Ловко? Да нет. Пожалуй, ловко-то сделаны три саксофониста. Лишь позднее соображаешь, что трое — тоже роботы. Весь грохот, оказывается, исходит из большого, под пианино, ящика. Живые звуки—лишь ленивые бубны в руках у герлз.
Ну, а девицы? Они-то ведь неподдельно живые? Волосы... Глаза мигают... А герл бесшумно натирает пол, хватает руками за невидимые звенья веревочной лестницы. Черт, но и у нее одни и те же движения. Но вот уходит, сама уходит. Живая все-таки... Ее сменяет другая, потом третья, наконец, четвертая — самая длинноногая. Она в туфлях, а не в сапожках. Каждой по семь минут, танцы без перерыва. Ни души, ни страсти. Чем механичнее, тем больше шик.
Повезло девицам. Заменили бы и их автоматами, но нет еще автоматов, от которых исходил бы призывный ток женского тела. Изобретут—рассчитают девиц. Автоматы дешевле.
Смотрю на мужчин у стойки. Все их внимание — эстраде. Аккуратно стриженные затылки. Свежие рубашки. Галстуки.
Отвернулся на минуту, не сразу понял, что стриженый затылок передо мной сменился.
Молодой бармен, здоровяк с ястребиным носом, вяло перекатывает во рту розовую, уже изжеванную резинку.
А широкий парень в углу, возле аквариумного стекла, в одиночку, самозабвенно вышаркивает под грохот ногами. Странный парень, не похожий на других. В ковбойке. Пьяный.
И еще один человек в углу. Тоже странный. Не смотрит на девиц. Тяжело навис головой над стойкой. Тычет окурком в пепельницу в такт музыке. Палец постукивает по стенке стакана. В такт музыке. Задумался...
И вдруг у одного из стриженых умный, усталый, грустный взгляд.
Пора! Хватит на сегодня бродвейского ширпотреба.
Внизу, в подземке, полицейский меланхолично поправляет свой широкий толстый ремень. Тряска вагонов. Грохот вагонов. Людское молчание...
1966 г.
ГЕРОСТРАТ ИЗ АРИЗОНЫ
Этот парень добился своего.
Они примчались, репортеры из близкой и дальней округи, всеядная сошка, примчались в мгновение ока, как по команде «свистать всех наверх». И не только сошка.
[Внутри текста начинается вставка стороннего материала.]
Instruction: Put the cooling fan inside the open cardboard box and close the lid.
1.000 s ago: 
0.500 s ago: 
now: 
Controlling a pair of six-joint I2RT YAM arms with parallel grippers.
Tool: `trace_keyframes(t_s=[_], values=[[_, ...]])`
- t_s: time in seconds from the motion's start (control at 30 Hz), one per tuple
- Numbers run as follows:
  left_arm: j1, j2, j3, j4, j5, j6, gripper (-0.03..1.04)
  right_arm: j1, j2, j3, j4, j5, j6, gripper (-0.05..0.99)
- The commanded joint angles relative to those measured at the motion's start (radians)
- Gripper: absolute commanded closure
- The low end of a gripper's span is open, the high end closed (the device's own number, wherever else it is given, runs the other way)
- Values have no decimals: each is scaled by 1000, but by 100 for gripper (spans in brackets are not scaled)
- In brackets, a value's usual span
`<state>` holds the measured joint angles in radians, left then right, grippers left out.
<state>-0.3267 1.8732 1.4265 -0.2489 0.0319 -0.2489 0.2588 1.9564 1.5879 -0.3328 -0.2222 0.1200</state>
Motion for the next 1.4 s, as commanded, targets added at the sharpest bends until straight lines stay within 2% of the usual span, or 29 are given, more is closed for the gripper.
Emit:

Из больших городов и больших газет слетелись асы пера, чье имя одно равнозначно сенсации. Еще две недели назад иные из этих асов мотались на двух пресс-само- летах в хвосте президента Джонсона — самого президента Джонсона! Они описывали Манилу и Бангкок, и красочный ковер, который подарили г-же Джонсон туземцы Самоа, и техасский костюм с президентским орлом на рукаве, в котором Линдон Джонсон предстал перед американскими солдатами на южновьетнамской базе Камран, а теперь они пишут о его, Роберта Смита, рубашке, белой в полоску, и брюках, поношенных, полотняных, блекло-голубых, и о его резиновых тапочках. И рыщут по следам, оставленным этими тапочками в маленьком городке Меса, что в пятнадцати милях от большого аризонского города Феникс, топчутся на дворе школы, в которой он учился, торкаются в двери дома, где он жил с отцом — майором авиации в отставке, матерью — домохозяйкой и младшей сестрой.
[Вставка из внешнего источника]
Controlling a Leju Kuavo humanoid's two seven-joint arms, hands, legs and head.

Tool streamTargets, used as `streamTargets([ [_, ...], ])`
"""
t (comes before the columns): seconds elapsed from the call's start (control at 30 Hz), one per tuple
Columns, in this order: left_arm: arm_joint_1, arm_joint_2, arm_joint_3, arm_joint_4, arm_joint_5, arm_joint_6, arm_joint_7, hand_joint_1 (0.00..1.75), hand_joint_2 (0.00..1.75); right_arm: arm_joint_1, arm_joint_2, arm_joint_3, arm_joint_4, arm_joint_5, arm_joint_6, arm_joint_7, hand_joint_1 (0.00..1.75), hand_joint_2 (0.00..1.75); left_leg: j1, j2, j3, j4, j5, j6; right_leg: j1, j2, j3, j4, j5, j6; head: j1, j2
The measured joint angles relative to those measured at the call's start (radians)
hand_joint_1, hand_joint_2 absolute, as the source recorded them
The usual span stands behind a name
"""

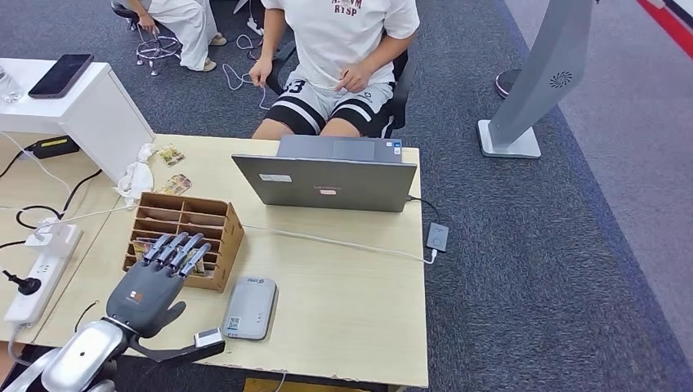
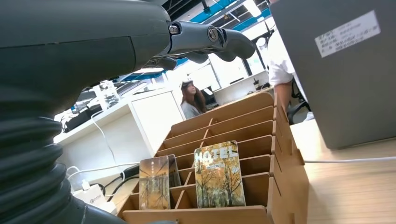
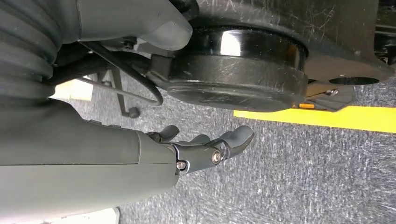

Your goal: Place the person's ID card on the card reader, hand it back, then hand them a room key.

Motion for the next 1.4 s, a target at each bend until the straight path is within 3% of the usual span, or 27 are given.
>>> streamTargets([
  [0.23, 0.19, 0.09, 0.025, -0.154, 0.029, 0.077, 0.09, 0.0, 1.75, 0.047, 0.011, 0.003, -0.076, -0.047, -0.02, 0.039, 0.0, 1.75, 0.0, 0.0, 0.0, 0.0, 0.0, 0.0, 0.0, -0.001, 0.0, 0.0, -0.001, 0.0, 0.0, 0.0],
  [0.57, 0.422, 0.179, 0.113, -0.301, 0.054, 0.163, 0.269, 0.0, 1.75, 0.094, 0.017, 0.024, -0.149, -0.083, -0.034, 0.064, 0.0, 1.75, 0.0, -0.002, 0.0, 0.0, -0.001, -0.001, 0.0, -0.002, -0.001, 0.0, -0.002, 0.001, 0.0, 0.0],
  [0.9, 0.519, 0.203, 0.191, -0.334, 0.117, 0.15, 0.304, 0.0, 1.75, 0.111, 0.017, 0.039, -0.178, -0.082, -0.031, 0.08, 0.0, 1.75, 0.0, -0.003, 0.0, 0.0, -0.001, -0.001, 0.0, -0.003, 0.0, 0.0, -0.002, 0.001, 0.0, 0.0],
  [1.4, 0.53, 0.174, 0.216, -0.332, 0.082, 0.133, 0.293, 0.0, 1.75, 0.11, 0.018, 0.039, -0.172, -0.082, -0.034, 0.085, 0.0, 1.75, 0.0, -0.003, 0.0, 0.0, -0.001, -0.001, 0.0, -0.003, 0.0, 0.0, -0.002, 0.001, 0.0, 0.0],
])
И каждый день даже эти снобы, — они все видели и им на все надоело смотреть, — покорно садятся за пишущие машинки и профессионально умело выбивают дробь, гонят строчки, спешат, состязаются, — да, состязаются! — чтобы поярче, получше, поэффектнее осуществить его, вчера еще безвестного Роберта Смита, мечту: попасть в газеты, в заголовки, на телеэкраны, в эфир. И от аризонской, в ноябре еще жаркой, пустыни до Великих, похолодевших уже, озер миллионы, десятки миллионов, а может быть, уже больше сотни миллионов людей читали и слышали его имя.
О, великий миг Роберта Смита! Все вышло, как он «планировал», — это его словцо, и оно оценено пишущей братией.
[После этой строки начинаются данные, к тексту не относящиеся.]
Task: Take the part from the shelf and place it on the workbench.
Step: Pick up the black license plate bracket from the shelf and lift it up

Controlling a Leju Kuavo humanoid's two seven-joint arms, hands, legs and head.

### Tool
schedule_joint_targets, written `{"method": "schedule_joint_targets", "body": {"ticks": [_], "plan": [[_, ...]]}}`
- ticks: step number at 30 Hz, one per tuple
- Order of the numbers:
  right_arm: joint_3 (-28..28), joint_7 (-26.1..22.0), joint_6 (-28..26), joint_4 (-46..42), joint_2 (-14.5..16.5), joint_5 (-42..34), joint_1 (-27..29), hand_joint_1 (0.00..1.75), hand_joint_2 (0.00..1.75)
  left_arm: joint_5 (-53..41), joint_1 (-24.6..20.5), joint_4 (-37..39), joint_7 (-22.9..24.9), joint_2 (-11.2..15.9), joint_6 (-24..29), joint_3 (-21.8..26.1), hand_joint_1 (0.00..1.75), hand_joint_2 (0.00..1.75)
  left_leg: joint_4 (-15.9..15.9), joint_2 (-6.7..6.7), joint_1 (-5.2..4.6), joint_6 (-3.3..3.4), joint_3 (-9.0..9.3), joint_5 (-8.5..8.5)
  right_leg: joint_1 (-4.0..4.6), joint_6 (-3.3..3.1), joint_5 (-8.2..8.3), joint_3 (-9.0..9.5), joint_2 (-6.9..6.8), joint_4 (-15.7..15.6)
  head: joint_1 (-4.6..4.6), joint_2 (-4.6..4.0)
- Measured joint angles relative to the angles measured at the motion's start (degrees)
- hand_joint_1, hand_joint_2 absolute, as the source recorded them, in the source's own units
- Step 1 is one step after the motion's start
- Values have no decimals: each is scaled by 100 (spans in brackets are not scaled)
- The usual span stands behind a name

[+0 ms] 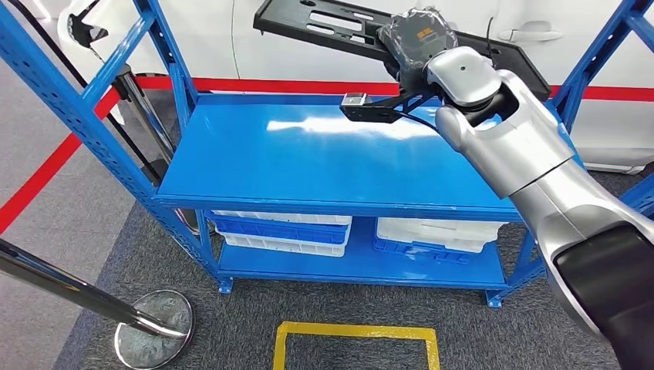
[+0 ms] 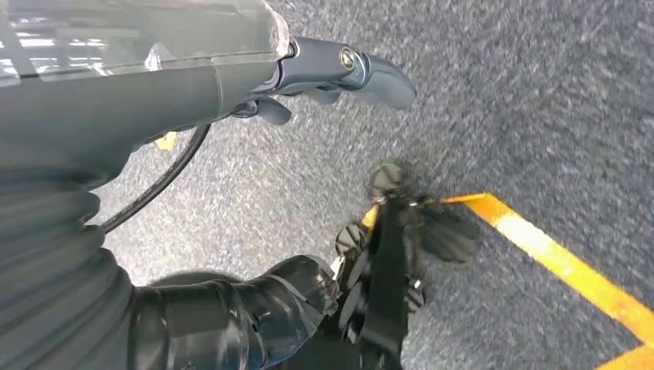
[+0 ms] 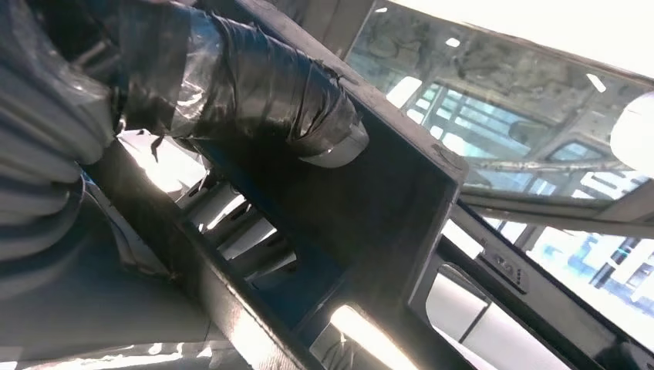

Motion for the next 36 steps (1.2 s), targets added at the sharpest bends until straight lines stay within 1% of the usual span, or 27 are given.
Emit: {"method": "schedule_joint_targets", "body": {"ticks": [2, 3, 4, 5, 6, 8, 9, 12, 13, 14, 16, 17, 18, 19, 20, 22, 23, 24, 27, 28, 29, 30, 32, 33, 34, 35, 36], "plan": [[0, -55, -16, 54, 23, -53, -15, 175, 175, -2, -2, 0, 2, -1, -1, -1, 0, 175, 713, 3, 2, -13, -256, -335, 33, -38, 39, -59, 5, 2, -1, -1], [0, -81, -31, 80, 29, -71, -15, 175, 175, -2, -2, 0, 3, -2, -2, -1, 0, 175, 871, 3, 1, -5, -286, -371, 52, -41, 56, -84, 5, 10, -1, -2], [0, -103, -50, 101, 35, -86, -15, 175, 175, -3, -3, 0, 4, -3, -3, -1, 0, 175, 821, 3, 0, 12, -216, -314, 70, -41, 71, -105, 4, 21, -1, -1], [0, -125, -72, 115, 40, -103, -17, 175, 175, -4, -2, 0, 5, -4, -4, -1, 0, 175, 559, 3, -3, 39, -39, -179, 88, -39, 83, -121, 3, 34, -1, -1], [0, -149, -93, 121, 43, -120, -25, 175, 175, -5, -3, 0, 7, -4, -5, -1, 0, 175, 156, 4, -14, 80, 203, -35, 104, -35, 91, -132, 0, 50, -1, -1], [0, -173, -109, 127, 49, -138, -64, 175, 175, -5, -10, 0, 8, 1, -5, -1, 0, 175, -493, 9, -43, 148, 573, 113, 137, -5, 111, -159, -8, 80, -1, 0], [1, -177, -108, 134, 55, -139, -88, 175, 175, -5, -14, 0, 8, 3, -6, -1, 0, 175, -637, 8, -59, 171, 643, 125, 139, 21, 130, -173, -12, 87, 0, 1], [4, -176, -103, 162, 69, -139, -130, 175, 175, -5, -15, 0, 8, 1, -7, -1, 0, 175, -721, 10, -62, 220, 636, 241, 125, 122, 185, -200, -10, 73, 2, 0], [4, -176, -103, 172, 68, -139, -138, 175, 175, -6, -14, 0, 8, -2, -8, -1, 0, 175, -767, 22, -46, 248, 626, 305, 125, 152, 103, -234, -3, 138, 3, 0], [4, -175, -103, 183, 64, -139, -147, 175, 175, -8, -15, 0, 8, -6, -9, -1, 0, 175, -812, 35, -28, 271, 603, 366, 126, 179, -55, -301, 6, 303, 5, 0], [9, -174, -103, 205, 57, -140, -151, 175, 175, -15, -16, 0, 8, -10, -13, -1, 0, 175, -825, 54, -17, 297, 515, 443, 102, 224, -518, -526, 13, 948, 7, 0], [15, -174, -103, 215, 55, -140, -141, 175, 175, -19, -17, 0, 8, -10, -14, -1, 0, 175, -809, 58, -17, 297, 457, 469, 84, 246, -698, -628, 12, 1296, 6, 0], [21, -175, -103, 226, 53, -141, -127, 175, 175, -22, -17, 0, 8, -10, -14, -1, 0, 175, -788, 61, -15, 294, 401, 494, 63, 265, -792, -666, 11, 1519, 6, 1], [28, -176, -105, 238, 52, -141, -115, 175, 175, -26, -18, 0, 8, -10, -14, -1, 0, 175, -766, 62, -12, 289, 346, 519, 41, 280, -787, -606, 9, 1548, 6, 0], [32, -176, -107, 249, 51, -141, -109, 175, 175, -30, -17, 0, 8, -11, -14, -1, 0, 175, -744, 60, -7, 279, 298, 540, 21, 290, -687, -436, 8, 1348, 6, -1], [36, -176, -114, 261, 51, -140, -124, 175, 175, -37, -14, 0, 9, -15, -14, -1, 0, 175, -691, 54, -6, 240, 214, 578, 4, 294, -443, 41, 10, 602, 7, -1], [38, -175, -117, 263, 55, -141, -136, 175, 175, -38, -15, 0, 10, -16, -13, -1, 0, 175, -663, 52, -12, 212, 174, 598, 11, 281, -366, 194, 15, 310, 6, 0], [41, -173, -120, 267, 58, -140, -144, 175, 175, -38, -18, 0, 11, -16, -10, -1, 0, 175, -645, 51, -19, 177, 139, 625, 25, 261, -332, 262, 19, 147, 5, 0], [70, -165, -122, 292, 63, -139, -147, 175, 175, -42, -20, 0, 12, -16, -2, -1, 0, 175, -644, 41, -21, 68, 77, 698, 50, 145, -242, 192, 7, 107, 4, 0], [81, -163, -123, 299, 67, -139, -149, 175, 175, -44, -17, 0, 14, -16, -1, -1, 0, 175, -593, 37, -14, 41, 39, 632, 40, 88, -191, 165, -5, 89, 4, 0], [90, -161, -123, 303, 73, -136, -152, 175, 175, -45, -12, 0, 15, -19, -1, -1, 0, 175, -446, 34, -6, 17, -28, 483, 27, 34, -134, 126, -16, 67, 2, 0], [95, -159, -124, 306, 81, -133, -156, 175, 175, -46, -12, 0, 17, -21, -1, -1, 0, 175, -174, 34, 2, -2, -131, 254, 20, -11, -75, 73, -22, 53, 0, 0], [108, -159, -125, 310, 94, -128, -155, 175, 175, -47, -15, 0, 19, -20, -1, -2, 0, 175, 582, 33, 7, -32, -367, -237, 40, -45, 30, -67, -16, 60, -3, 0], [114, -160, -125, 314, 97, -127, -152, 175, 175, -47, -20, 0, 19, -18, -1, -2, 0, 175, 873, 33, 7, -40, -420, -388, 52, -44, 83, -143, -13, 68, -3, 0], [120, -161, -125, 318, 98, -127, -149, 175, 175, -47, -25, 0, 19, -16, -1, -3, 0, 175, 957, 33, 7, -38, -361, -440, 62, -40, 137, -217, -13, 75, -3, 0], [124, -161, -125, 322, 98, -126, -147, 175, 175, -47, -28, 0, 19, -16, -1, -3, 0, 175, 793, 33, 7, -24, -172, -396, 71, -33, 191, -284, -13, 79, -4, 0], [125, -161, -125, 323, 98, -126, -150, 175, 175, -47, -30, 0, 19, -16, -1, -3, 0, 175, 424, 33, 5, 1, 127, -295, 79, -25, 244, -341, -13, 81, -4, 0]]}}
— Я знал, что должен убить кучу людей, чтобы попасть в газеты всего мира.
Так заявил он полицейским, увозившим его в тюрьму в Фениксе.
— Я хотел убить человек сорок, — сказал он, — чтобы сделать себе имя. Я хотел, чтобы люди знали мое имя.
Он убил пятерых —трех девушек, молодую женщину и ее трехлетнюю дочь.
Но и этого оказалось достаточно, чтобы вступил в силу неподписанный, но непреложный договор между ним, еще одним «массовым убийцей», и американской прессой. Он выполнил взятые обязательства, поставив сенсацию. II другая сторона шлет своих полномочных представителей в Месу и доказывает, что за ней дело не станет.
Но, стараясь вовсю, полпреды ворчат. Он убог, этот аризонский сморчок, оборвавший пять человеческих жизней. Он сделан на американском конвейере, этот стандартный Герострат. Он лишен страстей и драматизма, гладкий, как биллиардный шар. И потому его нынешние биографы на час с унылым однообразием один за одним, из газеты в газету, из номера в номер цепляются за рубашку белую в полоску, брюки голубые полотняные, тапочки резиновые, пистолет 22-го калибра, двести ярдов нейлоновой веревки и пятьдесят пластиковых мешочков для сэндвичей.